SportsNation reacts to Mark Cuban's tanking comments after the Mavericks owner was fined $600K by the NBA. (1:09)

Dallas Mavericks owner Mark Cuban has been fined $600,000 by the NBA for saying his team should tank this season.

Cuban called tanking "brutal" but acknowledged that he told his team that it would be best to lose for the rest of the 2017-18 season.

Commissioner Adam Silver said in a statement that the fine was for "for public statements detrimental to the NBA."

Cuban told Julius Erving on the "House Call with Dr. J" podcast Feb. 18 that he shared his opinion with the team recently.

"I'm probably not supposed to say this, but, like, I just had dinner with a bunch of our guys the other night, and here we are, you know, we weren't competing for the playoffs. I was like, 'Look, losing is our best option,'" Cuban said on the podcast. "Adam [Silver] would hate hearing that, but I at least sat down and I explained it to them. And I explained what our plans were going to be this summer, that we're not going to tank again. This was, like, a year and a half tanking, and that was too brutal for me. But being transparent, I think that's the key to being kind of a players' owner and having stability."

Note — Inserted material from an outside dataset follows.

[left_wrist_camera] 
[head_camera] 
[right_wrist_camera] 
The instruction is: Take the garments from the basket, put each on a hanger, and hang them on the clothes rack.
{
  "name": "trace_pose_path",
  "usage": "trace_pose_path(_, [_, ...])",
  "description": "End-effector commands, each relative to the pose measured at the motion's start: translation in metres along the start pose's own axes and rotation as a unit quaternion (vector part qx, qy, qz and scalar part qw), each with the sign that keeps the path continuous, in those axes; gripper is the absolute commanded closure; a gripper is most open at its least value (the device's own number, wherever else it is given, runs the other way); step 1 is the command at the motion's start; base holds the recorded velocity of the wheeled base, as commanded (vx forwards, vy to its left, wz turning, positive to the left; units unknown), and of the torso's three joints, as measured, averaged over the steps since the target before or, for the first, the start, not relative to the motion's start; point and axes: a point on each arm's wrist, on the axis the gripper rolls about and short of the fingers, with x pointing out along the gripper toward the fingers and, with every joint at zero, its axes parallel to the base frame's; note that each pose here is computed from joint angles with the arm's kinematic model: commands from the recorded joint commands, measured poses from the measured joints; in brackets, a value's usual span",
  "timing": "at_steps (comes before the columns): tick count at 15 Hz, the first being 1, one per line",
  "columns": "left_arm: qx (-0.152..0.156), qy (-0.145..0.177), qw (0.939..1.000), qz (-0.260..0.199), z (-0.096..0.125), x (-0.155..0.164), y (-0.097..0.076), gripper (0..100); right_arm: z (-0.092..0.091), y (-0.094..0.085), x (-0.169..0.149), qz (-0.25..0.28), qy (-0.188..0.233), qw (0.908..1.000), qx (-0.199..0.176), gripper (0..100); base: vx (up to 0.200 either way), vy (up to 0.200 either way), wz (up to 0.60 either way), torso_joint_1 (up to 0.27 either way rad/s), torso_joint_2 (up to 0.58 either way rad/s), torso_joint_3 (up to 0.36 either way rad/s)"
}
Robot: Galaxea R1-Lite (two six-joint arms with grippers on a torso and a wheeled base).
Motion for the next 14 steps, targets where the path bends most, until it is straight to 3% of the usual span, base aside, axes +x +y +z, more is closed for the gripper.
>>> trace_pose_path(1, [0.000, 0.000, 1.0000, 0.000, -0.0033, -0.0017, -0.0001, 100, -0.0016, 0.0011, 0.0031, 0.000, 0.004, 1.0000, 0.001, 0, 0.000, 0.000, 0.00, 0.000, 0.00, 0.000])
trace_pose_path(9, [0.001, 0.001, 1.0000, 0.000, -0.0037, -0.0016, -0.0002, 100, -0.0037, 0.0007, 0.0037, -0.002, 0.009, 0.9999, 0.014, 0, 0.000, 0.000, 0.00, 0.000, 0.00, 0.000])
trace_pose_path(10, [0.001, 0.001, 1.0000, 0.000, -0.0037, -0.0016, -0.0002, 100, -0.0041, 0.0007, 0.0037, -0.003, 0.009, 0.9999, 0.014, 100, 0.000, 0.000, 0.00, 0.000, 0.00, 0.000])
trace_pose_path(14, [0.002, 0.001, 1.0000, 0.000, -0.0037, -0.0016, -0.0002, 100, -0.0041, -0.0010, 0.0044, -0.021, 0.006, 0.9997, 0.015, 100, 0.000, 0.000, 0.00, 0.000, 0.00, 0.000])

"I earned it,'' Cuban told The Associated Press when asked about the latest fine. "I got excited talking to Dr. J and said something I shouldn't have.''

Responding to Cuban's tanking comments, Mavs star Dirk Nowitzki said Wednesday that he'll "never stand for losing on purpose. That's not who I am."

"I've been around too long," Nowitzki said. "We're all competitors. I think the young guys, when you're out there, you've got to compete. If you don't, you lose market value. You might get hurt. There's all these things that can happen if you don't play your minutes hard. That's my advice to all the young guys -- play your minutes hard, get better and whatever happens, happens.

"I think players never play to lose in this league. It might happen, but we don't play for it. I still love to compete. That's one big reason why I'm still out here -- because I enjoy being out there and playing against some of these guys that are half my age and trying to be out there and help the guys win or help the guys get better or improve and use my experience."

In May, Cuban said the Mavericks looked to lose as much as they could at the end of last season once the team was out of postseason contention. Dallas finished with the ninth-worst record in the NBA and didn't improve its draft position through the lottery.

The Mavericks (18-40) have the third-worst record in the NBA but are among a logjam of seven teams with fewer than 20 wins. The team with the worst record will have a 25 percent chance of making the No. 1 pick in June's draft.

Starting with the 2019 draft, the three teams with the worst records will share a 14 percent chance of getting the No. 1 overall pick, lessening the incentive to lose at the end of the season.